Aalyria

    Staff Site Reliability Engineer - Spacetime

    Aalyria
    Posted 11/10/2025Lead/Manager
    Full-time
    Technology
    Site Reliability Engineering
    Observability
    Prometheus
    OpenTelemetry
    Terraform

    Job Description

    Role Overview:

    This isn't a "keep the lights on" SRE role. This is a strategic, high-impact opportunity to build the nervous system for a platform that transforms how networks of satellites, ground stations, and fleets are interconnected and orchestrated. You will be building the core observability stack that ensures the reliability of systems critical to the operation of satellite megaconstellations and missions to deep space. This is a greenfield/brownfield opportunity. You will be the foundational expert, defining the strategy and building the tools that empower our engineers. You will own the roadmap to mature our observability stack and build a robust, scalable, and insightful platform built on best-in-class technologies (e.g. Prometheus, OpenTelemetry, etc.). If you are an SRE who thrives on platform-building challenges and wants to own a production-grade observability stack from the ground up, this role is for you. Note: this role includes on-call responsibilities.

    Key Responsibilities:

    Design, build, and own the technical roadmap for Aalyria's centralized observability platform, integrating and scaling tools for metrics (Prometheus), logging (Loki), and distributed tracing (Tempo/OpenTelemetry). Define, implement, and manage a robust framework of Service Level Objectives (SLOs), Service Level Indicators (SLIs), and error budgets for our core products, ensuring we are launch-ready. Establish and evangelize observability best practices, providing standards, documentation, and tooling (e.g., OpenTelemetry libraries) to empower our Go and Java application teams to instrument their services effectively. Partner with core software engineers to provide the tools and insights needed to debug performance, optimize computational pipelines (including CPU/GPU workloads), and ensure the reliability of large-scale distributed systems. Automate the deployment, scaling, and management of the entire observability stack using Infrastructure as Code (Terraform) and GitOps principles (ArgoCD). Partner closely with the core infrastructure team to ensure deep visibility into our Kubernetes clusters and underlying GCP and AWS environments. Develop and lead the company's monitoring, alerting, and incident response strategy, driving a culture of proactive reliability and blameless post-mortems.

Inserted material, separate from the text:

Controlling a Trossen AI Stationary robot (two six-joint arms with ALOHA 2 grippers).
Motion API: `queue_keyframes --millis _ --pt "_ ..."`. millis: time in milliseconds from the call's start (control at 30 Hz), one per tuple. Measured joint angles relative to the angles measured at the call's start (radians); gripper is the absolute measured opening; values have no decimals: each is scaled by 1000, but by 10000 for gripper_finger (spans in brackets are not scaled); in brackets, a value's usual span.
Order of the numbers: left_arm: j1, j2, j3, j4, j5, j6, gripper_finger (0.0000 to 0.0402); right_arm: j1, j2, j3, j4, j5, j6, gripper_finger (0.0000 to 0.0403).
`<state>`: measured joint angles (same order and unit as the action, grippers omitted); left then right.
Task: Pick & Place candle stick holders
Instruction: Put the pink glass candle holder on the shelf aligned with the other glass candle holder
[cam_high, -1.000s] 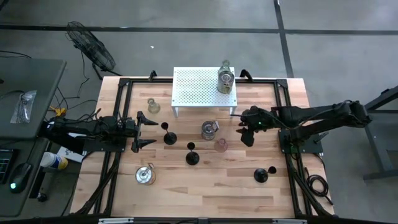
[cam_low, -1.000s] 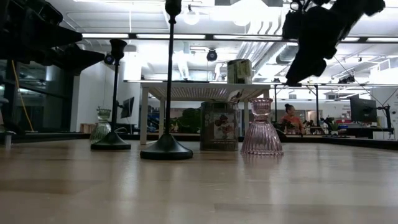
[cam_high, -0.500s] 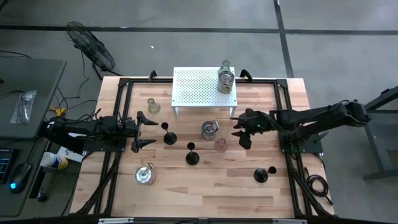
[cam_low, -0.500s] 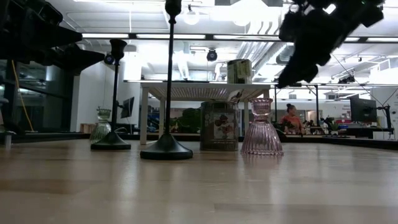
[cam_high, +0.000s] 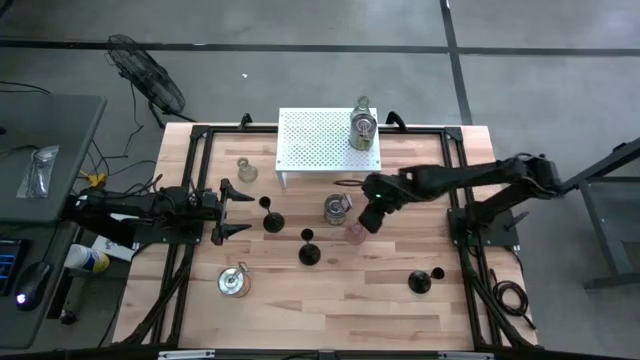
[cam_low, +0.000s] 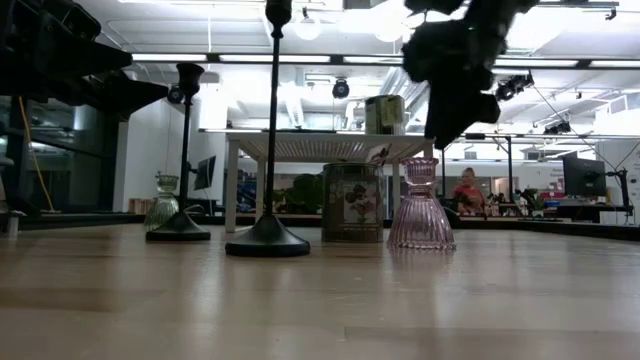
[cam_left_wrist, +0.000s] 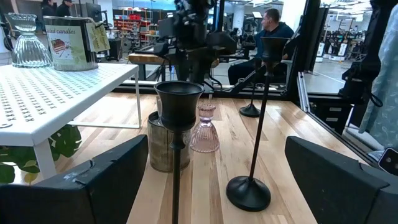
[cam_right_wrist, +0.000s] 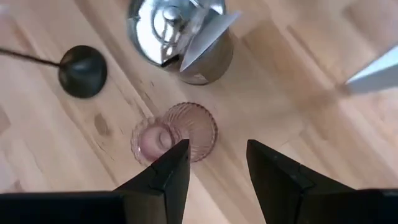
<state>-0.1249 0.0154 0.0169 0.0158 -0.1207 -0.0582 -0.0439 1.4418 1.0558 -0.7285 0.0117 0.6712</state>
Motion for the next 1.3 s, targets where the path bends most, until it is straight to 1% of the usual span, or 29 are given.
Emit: queue_keyframes --millis 67,167,267,400,533,633,1067,1300 --pt "0 0 0 0 0 0 372 -6 52 43 -35 -41 43 150" --pt "0 0 0 0 0 0 372 -3 118 99 -65 -118 65 150" --pt "0 0 0 0 0 0 372 5 154 139 -101 -149 88 150" --pt "0 0 0 0 0 0 372 13 167 154 -110 -139 96 150" --pt "0 0 0 0 0 0 372 13 187 153 -138 -90 121 150" --pt "0 0 0 0 0 0 372 13 202 153 -140 -75 122 150" --pt "0 0 0 0 0 0 372 34 203 153 -137 -59 137 150" --pt "0 0 0 0 0 0 372 38 252 152 -99 -74 141 150"
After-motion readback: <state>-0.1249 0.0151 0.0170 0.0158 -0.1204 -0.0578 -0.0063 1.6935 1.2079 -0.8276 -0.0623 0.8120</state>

    Required Qualifications:

    7+ years of experience in an SRE or platform engineering role, with a focus on observability for large-scale, distributed compute or network systems. Deep, hands-on expertise building, scaling, and managing observability platforms (e.g., Prometheus, Grafana, Loki/ELK, OpenTelemetry, Tempo/Jaeger, Honeycomb, etc.). You have proven experience using these tools to support performance analysis and debugging of complex distributed systems. Strong production-level experience with Google Cloud Platform (GCP) and Kubernetes. Proven mastery of Infrastructure as Code (IaC) with Terraform and GitOps principles (e.g., ArgoCD). Proficiency in a systems programming language, with a strong preference for Go and Python for debugging and writing tooling. Demonstrable experience defining, implementing, and managing SLOs, SLIs, and error budgets for production services.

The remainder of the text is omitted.